_HOW TO COMPLETE THIS TASK_. All lines before the one containing "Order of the", plus that line itself, are to be printed exactly as they appear below.

┌──

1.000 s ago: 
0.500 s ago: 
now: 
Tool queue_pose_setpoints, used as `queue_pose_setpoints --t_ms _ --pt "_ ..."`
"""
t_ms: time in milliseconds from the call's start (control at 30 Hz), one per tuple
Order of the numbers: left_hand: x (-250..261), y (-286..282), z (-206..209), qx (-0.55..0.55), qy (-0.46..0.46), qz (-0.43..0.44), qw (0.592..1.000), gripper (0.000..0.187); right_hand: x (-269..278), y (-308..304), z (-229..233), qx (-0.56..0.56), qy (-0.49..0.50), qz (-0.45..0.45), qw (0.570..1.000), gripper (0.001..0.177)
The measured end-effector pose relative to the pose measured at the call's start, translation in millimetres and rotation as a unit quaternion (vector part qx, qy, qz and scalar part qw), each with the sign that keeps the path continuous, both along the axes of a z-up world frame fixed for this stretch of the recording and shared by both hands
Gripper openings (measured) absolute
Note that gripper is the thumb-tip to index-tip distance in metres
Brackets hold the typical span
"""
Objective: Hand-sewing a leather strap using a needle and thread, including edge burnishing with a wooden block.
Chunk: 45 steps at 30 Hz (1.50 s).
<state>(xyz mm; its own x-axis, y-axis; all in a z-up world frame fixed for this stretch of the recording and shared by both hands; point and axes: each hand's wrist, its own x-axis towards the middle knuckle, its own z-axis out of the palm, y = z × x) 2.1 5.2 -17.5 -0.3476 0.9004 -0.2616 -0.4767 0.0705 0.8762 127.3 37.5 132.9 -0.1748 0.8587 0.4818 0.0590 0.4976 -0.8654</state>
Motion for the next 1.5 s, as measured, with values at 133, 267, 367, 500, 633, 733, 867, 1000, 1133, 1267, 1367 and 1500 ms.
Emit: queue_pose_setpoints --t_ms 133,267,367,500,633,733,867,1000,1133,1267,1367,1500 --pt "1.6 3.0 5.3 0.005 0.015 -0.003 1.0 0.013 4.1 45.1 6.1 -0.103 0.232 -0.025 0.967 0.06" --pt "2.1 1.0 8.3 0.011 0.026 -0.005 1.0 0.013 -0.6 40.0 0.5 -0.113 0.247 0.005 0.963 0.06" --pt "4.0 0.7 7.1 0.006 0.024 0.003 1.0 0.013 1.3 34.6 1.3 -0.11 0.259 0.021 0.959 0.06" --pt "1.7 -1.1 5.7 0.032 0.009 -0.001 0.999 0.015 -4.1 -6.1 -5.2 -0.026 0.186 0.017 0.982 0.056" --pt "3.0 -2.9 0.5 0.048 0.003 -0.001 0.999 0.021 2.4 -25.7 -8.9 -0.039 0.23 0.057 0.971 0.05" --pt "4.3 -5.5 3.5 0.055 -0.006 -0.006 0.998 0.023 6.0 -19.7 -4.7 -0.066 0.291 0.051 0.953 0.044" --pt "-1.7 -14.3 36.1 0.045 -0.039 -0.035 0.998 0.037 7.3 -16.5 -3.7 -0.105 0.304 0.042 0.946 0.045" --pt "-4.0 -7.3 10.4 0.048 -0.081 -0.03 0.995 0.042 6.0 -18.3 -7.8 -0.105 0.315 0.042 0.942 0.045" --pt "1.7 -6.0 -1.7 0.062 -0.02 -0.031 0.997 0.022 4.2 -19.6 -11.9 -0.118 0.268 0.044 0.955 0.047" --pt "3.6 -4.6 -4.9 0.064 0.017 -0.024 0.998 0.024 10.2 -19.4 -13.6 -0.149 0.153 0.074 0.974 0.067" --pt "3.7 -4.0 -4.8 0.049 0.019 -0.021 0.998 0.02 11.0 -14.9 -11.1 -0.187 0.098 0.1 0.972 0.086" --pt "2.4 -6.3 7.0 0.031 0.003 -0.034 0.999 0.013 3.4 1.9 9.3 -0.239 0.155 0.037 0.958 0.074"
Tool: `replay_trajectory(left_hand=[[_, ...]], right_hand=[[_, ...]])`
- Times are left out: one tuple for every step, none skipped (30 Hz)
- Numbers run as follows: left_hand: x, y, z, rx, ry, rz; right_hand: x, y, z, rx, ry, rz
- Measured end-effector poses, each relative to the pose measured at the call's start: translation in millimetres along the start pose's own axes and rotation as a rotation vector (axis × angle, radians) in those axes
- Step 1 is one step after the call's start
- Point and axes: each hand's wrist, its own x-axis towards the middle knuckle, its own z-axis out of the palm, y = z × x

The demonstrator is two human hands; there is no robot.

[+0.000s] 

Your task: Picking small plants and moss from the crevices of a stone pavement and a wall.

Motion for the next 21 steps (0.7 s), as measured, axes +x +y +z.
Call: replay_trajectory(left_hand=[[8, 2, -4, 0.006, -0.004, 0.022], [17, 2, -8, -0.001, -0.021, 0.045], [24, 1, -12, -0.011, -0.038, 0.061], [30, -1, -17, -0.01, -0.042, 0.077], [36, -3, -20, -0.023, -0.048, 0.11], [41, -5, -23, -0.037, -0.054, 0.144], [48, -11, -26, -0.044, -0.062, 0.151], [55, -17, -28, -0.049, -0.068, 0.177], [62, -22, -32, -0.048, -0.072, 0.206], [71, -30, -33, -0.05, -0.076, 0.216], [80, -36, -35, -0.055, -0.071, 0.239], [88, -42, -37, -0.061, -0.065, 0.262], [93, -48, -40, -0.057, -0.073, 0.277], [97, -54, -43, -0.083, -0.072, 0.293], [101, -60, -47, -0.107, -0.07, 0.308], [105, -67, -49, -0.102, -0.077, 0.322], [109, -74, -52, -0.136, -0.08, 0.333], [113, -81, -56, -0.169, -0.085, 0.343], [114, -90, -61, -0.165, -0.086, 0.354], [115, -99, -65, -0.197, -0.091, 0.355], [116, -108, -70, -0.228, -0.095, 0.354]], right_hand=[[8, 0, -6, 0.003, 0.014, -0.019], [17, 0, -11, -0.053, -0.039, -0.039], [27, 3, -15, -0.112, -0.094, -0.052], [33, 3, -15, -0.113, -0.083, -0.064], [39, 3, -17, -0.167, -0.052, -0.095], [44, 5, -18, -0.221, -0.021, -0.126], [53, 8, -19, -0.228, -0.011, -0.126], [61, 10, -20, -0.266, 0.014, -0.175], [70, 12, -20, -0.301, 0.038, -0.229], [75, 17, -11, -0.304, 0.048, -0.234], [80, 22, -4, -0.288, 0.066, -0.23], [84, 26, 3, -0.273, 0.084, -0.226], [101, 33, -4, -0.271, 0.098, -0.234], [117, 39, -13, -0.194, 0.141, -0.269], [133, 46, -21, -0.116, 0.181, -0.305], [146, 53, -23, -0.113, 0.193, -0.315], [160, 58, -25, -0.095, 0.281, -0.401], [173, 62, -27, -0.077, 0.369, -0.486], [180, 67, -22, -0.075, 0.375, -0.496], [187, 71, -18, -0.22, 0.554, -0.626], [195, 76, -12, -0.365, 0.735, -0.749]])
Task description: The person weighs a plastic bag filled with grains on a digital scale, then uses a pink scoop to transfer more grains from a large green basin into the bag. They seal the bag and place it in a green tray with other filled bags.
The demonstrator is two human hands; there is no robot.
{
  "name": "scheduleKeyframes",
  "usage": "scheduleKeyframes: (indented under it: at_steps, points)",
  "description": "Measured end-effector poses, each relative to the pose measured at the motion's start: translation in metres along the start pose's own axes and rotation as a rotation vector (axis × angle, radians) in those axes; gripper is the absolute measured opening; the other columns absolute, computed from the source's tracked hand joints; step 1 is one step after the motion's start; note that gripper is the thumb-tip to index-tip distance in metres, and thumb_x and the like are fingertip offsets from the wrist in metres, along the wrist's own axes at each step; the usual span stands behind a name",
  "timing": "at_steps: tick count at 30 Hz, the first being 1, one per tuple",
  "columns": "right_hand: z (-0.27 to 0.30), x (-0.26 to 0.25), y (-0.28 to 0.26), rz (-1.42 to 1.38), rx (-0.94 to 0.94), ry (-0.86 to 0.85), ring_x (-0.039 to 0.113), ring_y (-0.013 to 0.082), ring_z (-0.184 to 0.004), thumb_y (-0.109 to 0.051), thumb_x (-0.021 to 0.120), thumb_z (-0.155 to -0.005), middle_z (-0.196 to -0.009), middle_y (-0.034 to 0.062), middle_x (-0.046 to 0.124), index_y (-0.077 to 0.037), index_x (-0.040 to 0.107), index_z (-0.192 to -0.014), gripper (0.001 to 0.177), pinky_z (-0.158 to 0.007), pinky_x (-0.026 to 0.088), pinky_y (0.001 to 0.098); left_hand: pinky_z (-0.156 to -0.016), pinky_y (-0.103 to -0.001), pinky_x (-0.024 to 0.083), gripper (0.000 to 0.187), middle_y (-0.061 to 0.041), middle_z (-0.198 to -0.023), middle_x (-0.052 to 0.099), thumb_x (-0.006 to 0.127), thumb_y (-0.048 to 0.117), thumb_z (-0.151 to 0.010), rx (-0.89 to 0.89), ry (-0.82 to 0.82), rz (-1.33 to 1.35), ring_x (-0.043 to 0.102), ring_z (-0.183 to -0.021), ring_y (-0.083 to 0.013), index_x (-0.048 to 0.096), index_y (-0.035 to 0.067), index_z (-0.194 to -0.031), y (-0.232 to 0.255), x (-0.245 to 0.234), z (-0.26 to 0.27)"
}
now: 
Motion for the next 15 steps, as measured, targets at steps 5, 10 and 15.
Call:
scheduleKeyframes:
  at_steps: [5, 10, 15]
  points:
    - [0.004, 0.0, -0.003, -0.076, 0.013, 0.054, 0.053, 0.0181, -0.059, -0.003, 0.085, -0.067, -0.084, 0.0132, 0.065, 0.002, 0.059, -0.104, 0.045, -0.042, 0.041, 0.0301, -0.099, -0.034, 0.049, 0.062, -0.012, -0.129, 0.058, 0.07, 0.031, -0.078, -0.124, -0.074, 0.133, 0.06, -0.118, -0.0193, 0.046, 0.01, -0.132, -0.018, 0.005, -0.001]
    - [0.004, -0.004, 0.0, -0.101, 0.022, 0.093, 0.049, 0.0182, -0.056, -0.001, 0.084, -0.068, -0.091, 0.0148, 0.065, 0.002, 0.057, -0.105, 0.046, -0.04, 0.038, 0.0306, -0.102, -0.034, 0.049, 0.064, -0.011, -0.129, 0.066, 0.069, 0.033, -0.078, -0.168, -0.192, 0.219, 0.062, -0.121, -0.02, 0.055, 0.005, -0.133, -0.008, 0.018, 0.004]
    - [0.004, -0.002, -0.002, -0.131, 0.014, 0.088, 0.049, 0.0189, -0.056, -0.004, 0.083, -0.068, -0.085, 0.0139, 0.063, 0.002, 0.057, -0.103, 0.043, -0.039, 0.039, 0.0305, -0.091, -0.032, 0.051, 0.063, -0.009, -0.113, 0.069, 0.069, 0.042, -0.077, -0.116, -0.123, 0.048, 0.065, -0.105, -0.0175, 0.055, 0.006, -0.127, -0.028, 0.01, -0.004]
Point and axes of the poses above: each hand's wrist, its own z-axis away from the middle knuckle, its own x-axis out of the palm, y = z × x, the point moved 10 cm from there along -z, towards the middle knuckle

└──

_RESPONSE AREA_.
1.000 s ago: 
0.500 s ago: 
now: 
Tool queue_pose_setpoints, used as `queue_pose_setpoints --t_ms _ --pt "_ ..."`
"""
t_ms: time in milliseconds from the call's start (control at 30 Hz), one per tuple
Order of the numbers: left_hand: x (-250..261), y (-286..282), z (-206..209), qx (-0.55..0.55), qy (-0.46..0.46), qz (-0.43..0.44), qw (0.592..1.000), gripper (0.000..0.187); right_hand: x (-269..278), y (-308..304), z (-229..233), qx (-0.56..0.56), qy (-0.49..0.50), qz (-0.45..0.45), qw (0.570..1.000), gripper (0.001..0.177)

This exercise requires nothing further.